Wolfgang Rihm

Jakob Lenz. Kammeroper in 13 Bildern

Joachim Goltz (Bariton), Patrick Zielke (Bass), Raphael Wittmer ­(Tenor), Josefin Feiler (Sopran), Marie-Belle Sandis (Alt), Maria ­Polanska (Alt), Mitglieder des Kinderchors am Nationaltheater, ­Nationaltheater-Orchester Mannheim, Ltg. Franck Ollu

Rubrik: Rezension
Verlag/Label: Oehms Classics
erschienen in: das Orchester 5/2025 , Seite 73

Diese CD ist eine Gedenkgabe für den in Ettlingen am 27. Juli 2024 mit 72 Jahren verstorbenen Komponisten Wolfgang Rihm. Mit der Uraufführung seiner Kammeroper Jakob Lenz nach Georg Büchners Novelle Lenz (erschienen 1839) gelang Rihm am 8. März 1979 in der Opera stabile, der Studiobühne der Staatsoper Hamburg, sein größter Erfolg. Seit über 45 Jahren ist Jakob Lenz in kleinen und großen Spielräumen eine der meistgespielten Opern aus der zweiten Hälfte des 20. Jahrhunderts. Der Dirigent Franck Ollu stand neben der Mannheimer Premiere am 21. Dezember 2021, bei der dieser Live-Mitschnitt entstand, bereits für Jakob-Lenz-Produktionen in Brüssel, Stuttgart, Berlin und Aix-en-Provence unter Vertrag. Calixto Bieito, bei den Mannheimer Proben von seiner Faszination für den Sturm-und-Drang-Schriftsteller Jakob Michael Reinhold Lenz (1751–1792) und dessen bizarr-sarkastisches Vermächtnis schwärmend, ist nicht der einzige Regisseur mit tief empfundenem Enthusiasmus für Rihms Oper.
Die Website des Nationaltheaters Mannheim zitiert Rihm, wie er über sein Lebenswerk als Alternative zum politischen Anliegen von Kollegen wie Henze und Nono spricht: „Es sollte nicht genormt, sondern eine subjektive, individuelle Äußerung sein.
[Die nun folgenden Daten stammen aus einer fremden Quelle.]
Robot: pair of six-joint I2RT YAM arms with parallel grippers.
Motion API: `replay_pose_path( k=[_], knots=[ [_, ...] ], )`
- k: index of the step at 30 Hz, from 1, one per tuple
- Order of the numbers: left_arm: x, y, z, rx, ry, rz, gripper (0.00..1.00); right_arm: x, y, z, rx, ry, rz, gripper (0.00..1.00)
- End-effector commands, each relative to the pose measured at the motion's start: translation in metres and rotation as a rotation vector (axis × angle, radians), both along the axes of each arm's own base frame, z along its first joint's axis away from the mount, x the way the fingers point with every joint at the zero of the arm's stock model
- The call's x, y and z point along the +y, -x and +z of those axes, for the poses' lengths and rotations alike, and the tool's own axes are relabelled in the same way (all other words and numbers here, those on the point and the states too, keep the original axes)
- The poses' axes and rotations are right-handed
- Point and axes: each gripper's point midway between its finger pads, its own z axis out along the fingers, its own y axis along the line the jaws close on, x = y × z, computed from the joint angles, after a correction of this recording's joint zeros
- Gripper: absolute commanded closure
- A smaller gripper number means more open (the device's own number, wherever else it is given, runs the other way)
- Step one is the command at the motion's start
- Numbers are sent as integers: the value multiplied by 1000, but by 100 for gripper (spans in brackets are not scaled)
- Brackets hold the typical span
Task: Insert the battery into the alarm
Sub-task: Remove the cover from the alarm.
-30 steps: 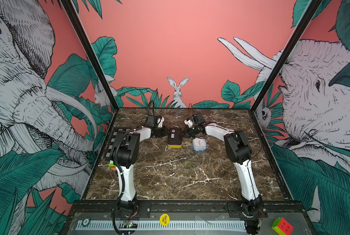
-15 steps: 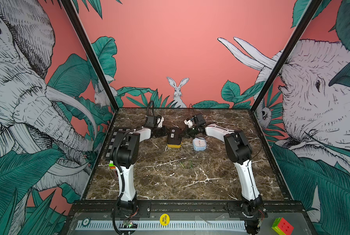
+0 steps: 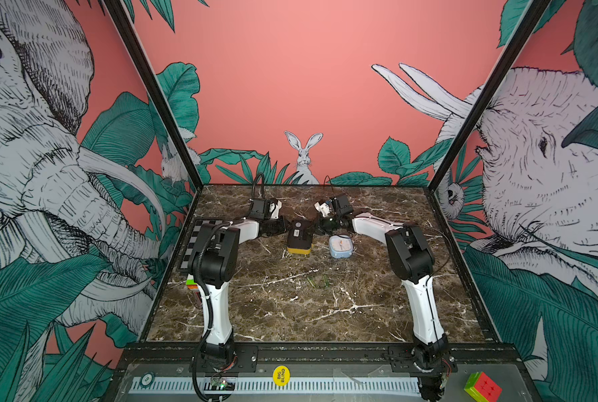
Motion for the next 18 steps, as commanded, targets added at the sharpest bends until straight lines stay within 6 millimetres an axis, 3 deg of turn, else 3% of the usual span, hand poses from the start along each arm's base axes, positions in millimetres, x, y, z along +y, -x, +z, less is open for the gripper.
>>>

Darin sollte sich nicht eine übergeordnete Haltung ausdrücken, sondern der Eigensinn des oder der Schaffenden.“ Dieses Bekenntnis zum subjektiven Ausdruck ist auch der Erfolgsmotor für Jakob Lenz. Die Titelfigur stürzt im Textbuch Michael Fröhlings mit realen und visionären Episoden ins psychische Verstummen.
Die elf Musiker:innen aus dem Orchester des Nationaltheaters Mannheim saßen auf der Bühne. Die Nähe zwischen den drei Hauptpartien, dem Sextett der Stimmen aus Lenz’ Innerem und den Kindern bewirkt in der Aufnahme eine starke akustische Verdichtung. Ollu lässt auch die Instrumente kantabel ausschwingen, immer in enger Synergie zu den exponierten Gesangspartien mit ihren Zickzack-Kursen zwischen Deklamation und Arioso. Ohne sich zu schonen, singt Joachim Goltz die Titelpartie mit Hochspannung und mit tenoralem Edelmetall in den für einen Bariton anstrengenden Extremhöhen. Patrick Zielke gibt ein beeindruckend tiefenentspanntes Porträt des Pastors Oberlin. Raphael Wittmer attackiert die Partie des Christoph Kaufmann ohne Angst vor exaltierten Linien mit der Angstlosigkeit eines sicheren Belcanto-Tenors. Rihms Oper ist auch ein säkulares Requiem, in dem die Titelfigur in der Reibung zwischen Gottnähe und Gottverlassenheit verlöscht. Mit expressiver Transparenz und Schönheit erklingt Jakob Lenz hier als Klassiker. Dessen Verstörung entspringt nicht provokativen Reizungen, sondern formaler und sinnfälliger Konzentration.